No es una sensación desagradable, el ambiente se torna romántico y hogareño, muy propicio para la conversación y el apapacho. No obstante eso, no puedo apartar de mi mente el asunto de los daños. Me asomo discreto por la ventana. La calle comienza a lucir un inmenso espejo de agua en el que se retrata una tímida luna perlada. Hago un intento más por vestir de romanticismo estas visiones, pero después de un rato me resulta imposible vencer el aplastante y frío rostro de una maltratada realidad urbana.
Un murmullo con voz de río, una furiosa corriente color cebada arremete contra la calle principal de mi colonia. En breve todas las puertas de las casas de mis vecinos en esa calle serán atrancadas con una cortina de agua que impedirá que puedan salir o entrar en ellas. El enojo y la impotencia ante una injusta situación se mezcla con la tristeza de ver el patrimonio en peligro. Es imposible ver con fantasía una realidad tan cruda. Es un asentamiento humano donde se respira la corrupción por las calles y las casas. Por supuesto que no me refiero a los ciudadanos sino a las historias que se tejieron en la compraventa de los terrenos y la construcción de las viviendas, al grado que son las únicas que conozco que tengan tres metros y medio de frente, cuando los terrenos originales eran de siete. Así las cosas, con ese estilo. Seguramente a los que adquirieron inmuebles ubicados en la más inundada de las vialidades, les ofrecieron un entorno de tipo europeo, pero no les dijeron que era por su parecido con la bella ciudad de Venecia, en Italia. Ya que de haberlo sabido en lugar de coches o camionetas hubiesen comprado unas románticas góndolas o ya de perdida unas autóctonas chalupas.
Ya vi que resulta difícil presentar sólo el lado mágico de la lluvia, el ángulo romántico y bello.

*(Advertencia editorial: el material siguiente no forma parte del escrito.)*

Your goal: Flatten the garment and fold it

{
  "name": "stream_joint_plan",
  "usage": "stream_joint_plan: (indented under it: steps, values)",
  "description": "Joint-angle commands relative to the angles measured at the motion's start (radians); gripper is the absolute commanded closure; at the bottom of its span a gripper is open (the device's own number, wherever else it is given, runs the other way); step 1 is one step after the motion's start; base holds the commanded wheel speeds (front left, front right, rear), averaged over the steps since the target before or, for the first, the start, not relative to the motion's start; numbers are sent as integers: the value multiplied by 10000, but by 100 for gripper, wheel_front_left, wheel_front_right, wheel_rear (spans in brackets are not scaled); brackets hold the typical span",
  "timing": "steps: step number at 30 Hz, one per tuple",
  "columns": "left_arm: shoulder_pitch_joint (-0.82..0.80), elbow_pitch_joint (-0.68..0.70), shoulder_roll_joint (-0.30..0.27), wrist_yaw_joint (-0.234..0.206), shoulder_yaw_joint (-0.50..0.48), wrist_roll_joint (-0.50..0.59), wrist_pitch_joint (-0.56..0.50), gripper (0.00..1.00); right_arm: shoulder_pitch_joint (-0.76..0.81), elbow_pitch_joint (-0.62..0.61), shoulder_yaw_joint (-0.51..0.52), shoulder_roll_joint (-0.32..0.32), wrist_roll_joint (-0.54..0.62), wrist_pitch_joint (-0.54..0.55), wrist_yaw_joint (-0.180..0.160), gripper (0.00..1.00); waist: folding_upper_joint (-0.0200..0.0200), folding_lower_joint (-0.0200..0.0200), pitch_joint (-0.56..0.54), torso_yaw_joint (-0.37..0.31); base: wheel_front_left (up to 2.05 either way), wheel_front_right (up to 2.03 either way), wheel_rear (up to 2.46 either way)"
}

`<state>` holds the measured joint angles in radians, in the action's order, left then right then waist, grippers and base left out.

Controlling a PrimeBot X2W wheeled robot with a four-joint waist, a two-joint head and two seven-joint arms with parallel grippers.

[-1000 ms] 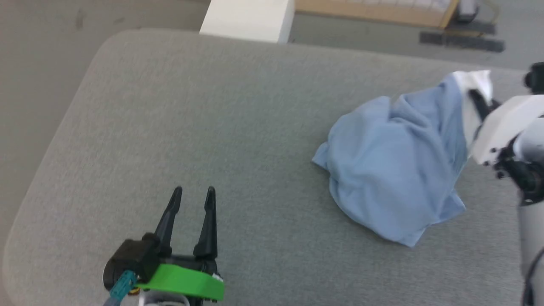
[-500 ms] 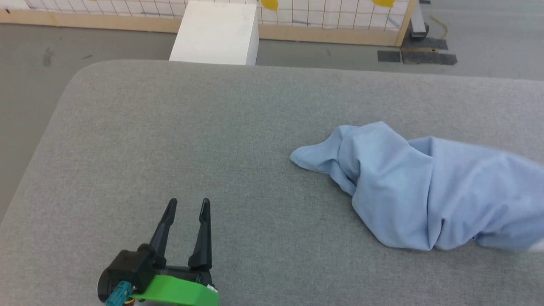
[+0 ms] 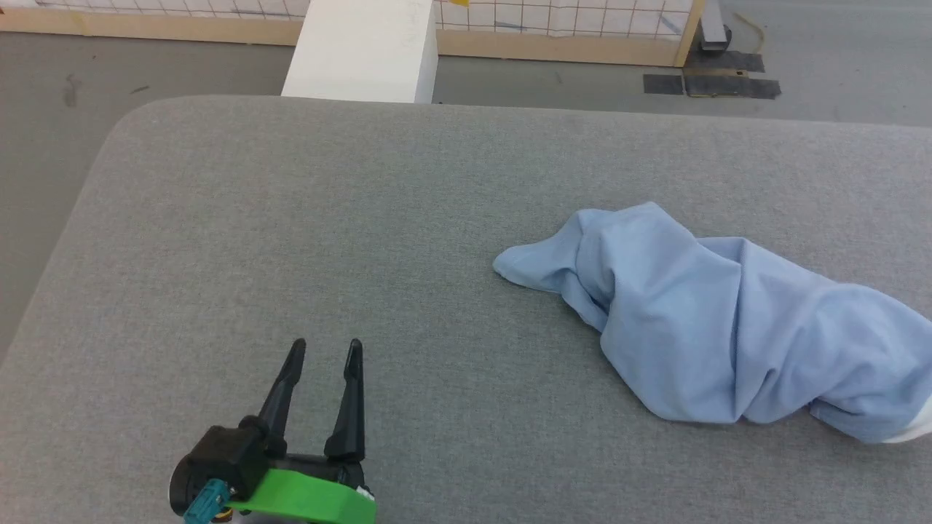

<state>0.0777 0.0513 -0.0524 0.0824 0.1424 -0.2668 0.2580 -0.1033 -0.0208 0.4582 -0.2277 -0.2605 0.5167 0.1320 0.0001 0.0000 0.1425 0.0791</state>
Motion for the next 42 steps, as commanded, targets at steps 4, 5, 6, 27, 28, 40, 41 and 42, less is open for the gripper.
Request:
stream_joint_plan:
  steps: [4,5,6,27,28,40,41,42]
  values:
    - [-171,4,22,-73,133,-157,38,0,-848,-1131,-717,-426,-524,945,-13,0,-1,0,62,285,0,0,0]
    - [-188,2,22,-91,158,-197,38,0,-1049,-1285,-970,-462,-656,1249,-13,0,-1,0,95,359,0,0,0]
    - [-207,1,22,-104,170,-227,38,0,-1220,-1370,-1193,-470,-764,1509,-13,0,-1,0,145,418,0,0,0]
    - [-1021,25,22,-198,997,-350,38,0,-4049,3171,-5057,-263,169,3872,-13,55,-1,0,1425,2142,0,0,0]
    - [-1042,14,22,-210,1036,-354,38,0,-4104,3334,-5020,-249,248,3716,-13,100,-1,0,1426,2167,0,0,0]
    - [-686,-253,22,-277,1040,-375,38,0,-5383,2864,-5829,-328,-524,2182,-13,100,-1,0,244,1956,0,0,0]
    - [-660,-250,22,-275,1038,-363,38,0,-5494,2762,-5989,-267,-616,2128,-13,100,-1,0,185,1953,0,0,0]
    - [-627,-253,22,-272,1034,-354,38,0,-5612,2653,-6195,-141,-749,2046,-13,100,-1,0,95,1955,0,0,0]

Por más que lo intenté, siempre aparecía agazapado su lado desastroso, el lado al que muchos le atribuyen propiedades y facultades. En mi opinión ese supuesto lado oscuro no es otro que el que desnuda las deficiencias de los sistemas de alcantarillado pluvial, la que pone al descubierto la corrupción gubernamental que permite obras que no cumplen las especificaciones técnicas normativas, la que otorga licencias de construcción indebidas, la que permite que la madre naturaleza sea mutilada y agredida sin obligar siquiera a los ofensores a realizar actividades de restauración y compensación, la que infla los presupuestos para obtener una ganancia, la que planea obras y acciones de acuerdo a sus intereses y no a los del pueblo.

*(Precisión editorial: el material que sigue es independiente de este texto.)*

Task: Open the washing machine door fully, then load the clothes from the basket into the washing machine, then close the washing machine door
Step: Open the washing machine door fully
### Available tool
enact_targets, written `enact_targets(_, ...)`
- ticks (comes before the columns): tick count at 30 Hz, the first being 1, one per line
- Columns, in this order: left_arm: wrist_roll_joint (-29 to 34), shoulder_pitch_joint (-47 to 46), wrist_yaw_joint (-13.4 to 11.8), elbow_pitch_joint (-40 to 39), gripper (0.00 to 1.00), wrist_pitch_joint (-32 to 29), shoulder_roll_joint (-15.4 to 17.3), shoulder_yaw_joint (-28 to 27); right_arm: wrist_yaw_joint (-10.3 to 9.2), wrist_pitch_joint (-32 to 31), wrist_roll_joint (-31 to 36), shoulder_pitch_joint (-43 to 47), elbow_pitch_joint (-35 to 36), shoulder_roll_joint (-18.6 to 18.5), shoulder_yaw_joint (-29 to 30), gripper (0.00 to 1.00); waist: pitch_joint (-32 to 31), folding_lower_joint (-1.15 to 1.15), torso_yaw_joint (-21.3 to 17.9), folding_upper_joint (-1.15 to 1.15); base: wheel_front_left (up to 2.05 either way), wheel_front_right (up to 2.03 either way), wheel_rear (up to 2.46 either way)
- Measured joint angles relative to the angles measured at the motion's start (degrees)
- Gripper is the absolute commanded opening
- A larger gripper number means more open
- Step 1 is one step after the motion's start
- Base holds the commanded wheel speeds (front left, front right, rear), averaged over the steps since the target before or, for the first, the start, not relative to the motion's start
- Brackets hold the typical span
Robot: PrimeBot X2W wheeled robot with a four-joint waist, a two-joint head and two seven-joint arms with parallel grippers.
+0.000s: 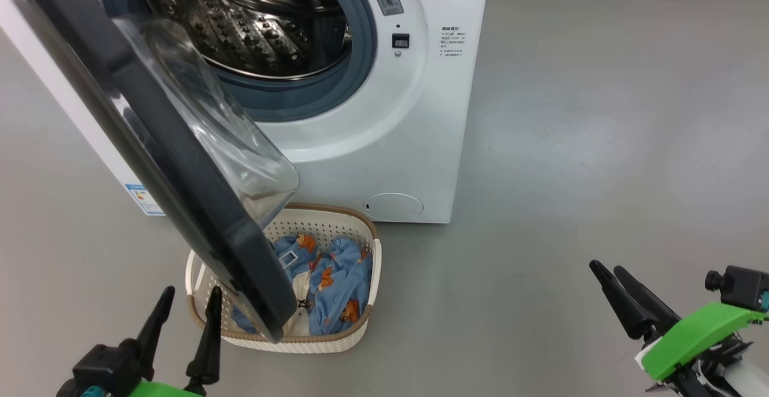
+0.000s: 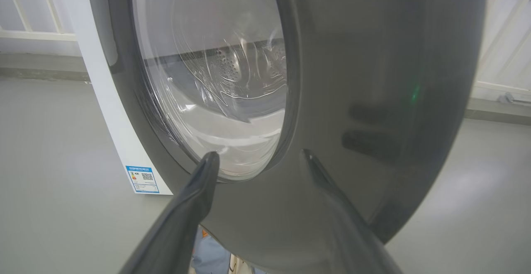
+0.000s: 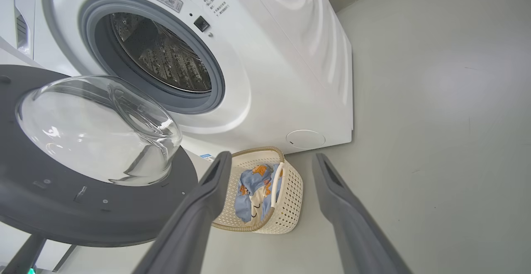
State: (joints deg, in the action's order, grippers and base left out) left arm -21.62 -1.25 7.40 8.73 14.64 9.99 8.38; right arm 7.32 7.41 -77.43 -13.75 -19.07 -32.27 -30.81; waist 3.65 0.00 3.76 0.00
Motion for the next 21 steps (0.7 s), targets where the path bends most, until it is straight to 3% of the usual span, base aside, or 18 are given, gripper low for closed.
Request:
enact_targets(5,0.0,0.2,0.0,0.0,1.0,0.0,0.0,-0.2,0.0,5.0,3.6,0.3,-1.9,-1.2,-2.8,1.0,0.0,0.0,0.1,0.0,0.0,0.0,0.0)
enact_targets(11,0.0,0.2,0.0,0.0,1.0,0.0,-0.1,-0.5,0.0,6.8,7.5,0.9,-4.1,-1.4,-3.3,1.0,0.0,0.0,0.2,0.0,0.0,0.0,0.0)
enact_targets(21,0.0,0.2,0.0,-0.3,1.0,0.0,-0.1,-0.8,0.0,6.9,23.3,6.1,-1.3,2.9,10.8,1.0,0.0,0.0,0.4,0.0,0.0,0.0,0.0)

En fin, las lluvias ni son buenas ni son malas, sólo son lluvias. Como una representación del agua, forman parte esencial de la naturaleza. Están en los procesos básicos de la conservación de la vida en nuestro planeta. Por el lado del romanticismo y la nostalgia, quien no ha jugado bajo la lluvia cuando era un niño(a), quien no ha dado un paseo de la mano de su pareja o bailado bajo la lluvia, o ¿Quién no ha usado la inspiración de la lluvia para escribir un artículo?